What is required:
Take the entries below and give them back exactly. Leave out nothing.

Data to use:
=== Section Start ===

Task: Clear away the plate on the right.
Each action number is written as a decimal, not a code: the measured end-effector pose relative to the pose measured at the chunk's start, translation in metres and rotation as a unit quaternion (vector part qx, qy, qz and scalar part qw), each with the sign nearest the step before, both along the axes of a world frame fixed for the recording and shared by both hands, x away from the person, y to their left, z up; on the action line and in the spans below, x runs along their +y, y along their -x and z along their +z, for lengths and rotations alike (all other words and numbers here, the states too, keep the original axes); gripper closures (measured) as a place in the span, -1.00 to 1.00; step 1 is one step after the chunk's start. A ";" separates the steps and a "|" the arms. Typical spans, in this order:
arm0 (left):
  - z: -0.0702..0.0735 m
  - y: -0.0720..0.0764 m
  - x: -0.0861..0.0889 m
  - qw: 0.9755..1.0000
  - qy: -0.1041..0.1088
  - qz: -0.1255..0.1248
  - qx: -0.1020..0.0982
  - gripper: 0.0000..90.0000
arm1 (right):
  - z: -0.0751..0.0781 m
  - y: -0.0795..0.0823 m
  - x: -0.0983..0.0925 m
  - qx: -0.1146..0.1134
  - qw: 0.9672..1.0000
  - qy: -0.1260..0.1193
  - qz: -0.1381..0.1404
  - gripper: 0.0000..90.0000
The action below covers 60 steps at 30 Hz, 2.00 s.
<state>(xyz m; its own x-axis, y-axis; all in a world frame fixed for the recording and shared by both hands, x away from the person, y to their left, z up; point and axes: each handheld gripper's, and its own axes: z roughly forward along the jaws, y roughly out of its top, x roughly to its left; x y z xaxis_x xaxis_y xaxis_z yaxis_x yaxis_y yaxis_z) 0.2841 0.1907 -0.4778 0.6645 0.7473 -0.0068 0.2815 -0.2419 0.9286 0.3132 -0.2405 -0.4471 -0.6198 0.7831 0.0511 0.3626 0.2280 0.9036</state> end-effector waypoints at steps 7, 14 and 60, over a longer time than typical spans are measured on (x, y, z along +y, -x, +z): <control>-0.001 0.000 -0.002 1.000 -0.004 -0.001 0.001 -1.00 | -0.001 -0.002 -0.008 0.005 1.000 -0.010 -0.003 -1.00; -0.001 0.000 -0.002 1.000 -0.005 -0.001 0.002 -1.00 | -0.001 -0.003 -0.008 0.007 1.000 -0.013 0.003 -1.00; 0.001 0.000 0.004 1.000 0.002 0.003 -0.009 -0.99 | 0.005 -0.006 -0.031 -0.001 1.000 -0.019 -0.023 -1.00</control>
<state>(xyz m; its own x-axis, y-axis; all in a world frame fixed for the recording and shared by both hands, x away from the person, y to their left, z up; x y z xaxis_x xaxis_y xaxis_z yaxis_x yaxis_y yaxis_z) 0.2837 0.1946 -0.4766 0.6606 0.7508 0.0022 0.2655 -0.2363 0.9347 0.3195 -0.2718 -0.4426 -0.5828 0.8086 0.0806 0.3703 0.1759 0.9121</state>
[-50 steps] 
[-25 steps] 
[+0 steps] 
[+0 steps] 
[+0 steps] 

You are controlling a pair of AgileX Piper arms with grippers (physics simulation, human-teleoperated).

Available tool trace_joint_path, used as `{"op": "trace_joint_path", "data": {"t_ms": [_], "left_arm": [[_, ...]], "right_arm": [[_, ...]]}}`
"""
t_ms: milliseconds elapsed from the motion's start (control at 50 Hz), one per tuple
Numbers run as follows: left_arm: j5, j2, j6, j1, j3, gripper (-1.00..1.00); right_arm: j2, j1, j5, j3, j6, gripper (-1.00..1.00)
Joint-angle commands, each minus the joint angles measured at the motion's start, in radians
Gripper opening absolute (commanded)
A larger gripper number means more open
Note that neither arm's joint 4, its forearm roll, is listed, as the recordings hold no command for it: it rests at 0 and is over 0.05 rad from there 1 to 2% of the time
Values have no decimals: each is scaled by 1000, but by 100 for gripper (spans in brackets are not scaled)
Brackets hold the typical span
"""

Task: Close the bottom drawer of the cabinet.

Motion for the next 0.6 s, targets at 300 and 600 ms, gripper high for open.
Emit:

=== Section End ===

Task response:
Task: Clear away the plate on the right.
Each action number is written as a decimal, not a code: the measured end-effector pose relative to the pose measured at the chunk's start, translation in metres and rotation as a unit quaternion (vector part qx, qy, qz and scalar part qw), each with the sign nearest the step before, both along the axes of a world frame fixed for the recording and shared by both hands, x away from the person, y to their left, z up; on the action line and in the spans below, x runs along their +y, y along their -x and z along their +z, for lengths and rotations alike (all other words and numbers here, the states too, keep the original axes); gripper closures (measured) as a place in the span, -1.00 to 1.00; step 1 is one step after the chunk's start. A ";" separates the steps and a "|" the arms. Typical spans, in this order:
arm0 (left):
  - z: -0.0702..0.0735 m
  - y: -0.0720..0.0764 m
  - x: -0.0861..0.0889 m
  - qw: 0.9755..1.0000
  - qy: -0.1041..0.1088
  - qz: -0.1255..0.1248
  - qx: -0.1020..0.0982
  - gripper: 0.0000..90.0000
arm1 (right):
  - z: -0.0751..0.0781 m
  - y: -0.0795..0.0823 m
  - x: -0.0983..0.0925 m
  - qx: -0.1146..0.1134
  - qw: 0.9672..1.0000
  - qy: -0.1260..0.1193
  - qz: -0.1381..0.1404
  - gripper: 0.0000..90.0000
The action below covers 60 steps at 30 Hz, 2.00 s.
<state>(xyz m; its own x-axis, y-axis; all in a world frame fixed for the recording and shared by both hands, x away from the person, y to their left, z up; point and axes: each handheld gripper's, and its own axes: z roughly forward along the jaws, y roughly out of its top, x roughly to its left; x y z xaxis_x xaxis_y xaxis_z yaxis_x yaxis_y yaxis_z) 0.2841 0.1907 -0.4778 0.6645 0.7473 -0.0068 0.2815 -0.2419 0.9286 0.3132 -0.2405 -0.4471 -0.6198 0.7831 0.0511 0.3626 0.2280 0.9036</state> end-effector waypoints at steps 7, 14 and 60, over a longer time than typical spans are measured on (x, y, z along +y, -x, +z): <control>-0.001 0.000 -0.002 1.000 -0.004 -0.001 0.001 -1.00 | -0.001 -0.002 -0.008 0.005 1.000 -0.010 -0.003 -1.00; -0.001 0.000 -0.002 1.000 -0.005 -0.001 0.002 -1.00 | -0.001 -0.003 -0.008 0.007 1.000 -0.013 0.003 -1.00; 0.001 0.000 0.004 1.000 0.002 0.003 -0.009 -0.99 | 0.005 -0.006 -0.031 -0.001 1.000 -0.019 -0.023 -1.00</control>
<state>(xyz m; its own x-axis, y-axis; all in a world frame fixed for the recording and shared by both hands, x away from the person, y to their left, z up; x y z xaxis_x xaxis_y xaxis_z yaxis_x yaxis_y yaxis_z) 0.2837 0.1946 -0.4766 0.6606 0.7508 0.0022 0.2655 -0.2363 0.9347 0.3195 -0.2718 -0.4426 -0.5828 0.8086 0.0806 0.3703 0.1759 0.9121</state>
[-50 steps] 
[-25 steps] 
[+0 steps] 
[+0 steps] 
[+0 steps] 

You are controlling a pair of AgileX Piper arms with grippers (physics simulation, human-teleoperated).

Available tool trace_joint_path, used as `{"op": "trace_joint_path", "data": {"t_ms": [_], "left_arm": [[_, ...]], "right_arm": [[_, ...]]}}`
"""
t_ms: milliseconds elapsed from the motion's start (control at 50 Hz), one per tuple
Numbers run as follows: left_arm: j5, j2, j6, j1, j3, gripper (-1.00..1.00); right_arm: j2, j1, j5, j3, j6, gripper (-1.00..1.00)
Joint-angle commands, each minus the joint angles measured at the motion's start, in radians
Gripper opening absolute (commanded)
A larger gripper number means more open
Note that neither arm's joint 4, its forearm roll, is listed, as the recordings hold no command for it: it rests at 0 and is over 0.05 rad from there 1 to 2% of the time
Values have no decimals: each is scaled by 1000, but by 100 for gripper (spans in brackets are not scaled)
Brackets hold the typical span
"""

Task: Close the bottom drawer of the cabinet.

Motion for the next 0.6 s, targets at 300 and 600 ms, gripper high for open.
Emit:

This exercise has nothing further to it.